We see what neither of them could, that tragedy was coming. That knowledge pulls us through what would otherwise be inane fights over his infrequent changes of bed linen and her flair for storming out of the room after an argument.
Hastings forces such details, adamant that we know Andi as he did, first in New York and later in Iraq, where she got a job with the National Democratic Institute. For readers, it's a bit like being a stranger at a wedding reception, obligated to sit through the über-personal video of the bride and groom, their declarations of love and their own personal mix-tape. Hastings's descriptions of events on the ground in Iraq are flat and impartial, delivered in just-the-facts style. But that only heightens his complete candor about his soul-shattering loss from Andi's death in a Baghdad gun battle.
In Breathing the Fire, CBS News reporter Kimberly Dozier chronicles her recovery following a car bomb that claimed the lives of two colleagues, their military escort and a translator. The blast all but shredded both of her legs. She bravely acknowledges that as she recuperated, she faced biting criticism: Some co-workers thought her decision to take the day's military "embed" assignment was part of an aggressive grab for rank among her CBS peers. "Even as I was lying in the hospital bed fighting to survive, some in London shouted and recriminated, asking if the new spirit of intercorrespondent rivalry had gotten [cameraman] Paul [Douglas] and [soundman] James [Brolan] killed. Even my friends were asking the same thing."
With self-deprecating wit, Dozier recounts her determination to recover, never straying into self-pity. Her wounds gave her an insider's perspective on one of the top military stories on the homefront: inattention to veterans' medical and psychological care. As a television celebrity, however, she faced the opposite problem: a crush of attention from other reporters. "I was a single representative showing [the public] in a horribly fresh way something they'd long been numb to."
In a previous memoir, A Fist in the Hornet's Nest (2004), Richard Engel recounted how the war gave birth to his high-flying television news career.

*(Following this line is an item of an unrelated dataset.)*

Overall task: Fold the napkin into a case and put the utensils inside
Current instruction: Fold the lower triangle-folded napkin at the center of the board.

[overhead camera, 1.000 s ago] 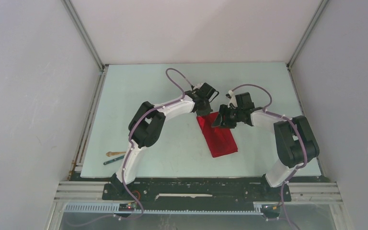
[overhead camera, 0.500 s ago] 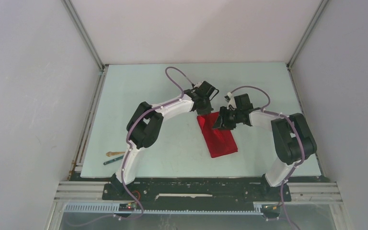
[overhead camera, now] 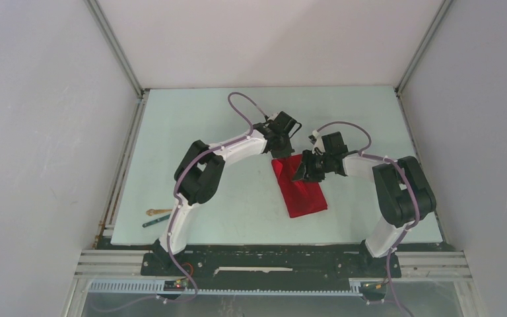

When the United States invaded in 2003, he was a freelancer for ABC; a scant five years later, he is NBC's chief foreign correspondent. In his new book, War Journal, Engel describes how his initial, adrenaline-fueled feeling of invincibility gradually yielded to the realization that luck always runs out. Yet he still could not tear himself away from Iraq. "I felt comfortable there," he writes, "perhaps in a way that some battered wives can't leave the men abusing them. I now believed Baghdad would eventually hurt or kill me, but I wanted to stay."
Engel's longevity in the field has made him television's go-to guy for perspective on Iraq; even President Bush thought so, summoning him to the White House for a debriefing. But he does not explore his internal conflicts with the same grit. He stops short of revealing too much, which is understandable for a man who took to sleeping on the floor in his Baghdad hotel, wedged behind mattresses in case an explosion sent shrapnel his way. He has a need to protect himself. ·
Kimberly Johnson is a freelance journalist who has reported from Iraq for USA Today. Her book about the war will be published next year.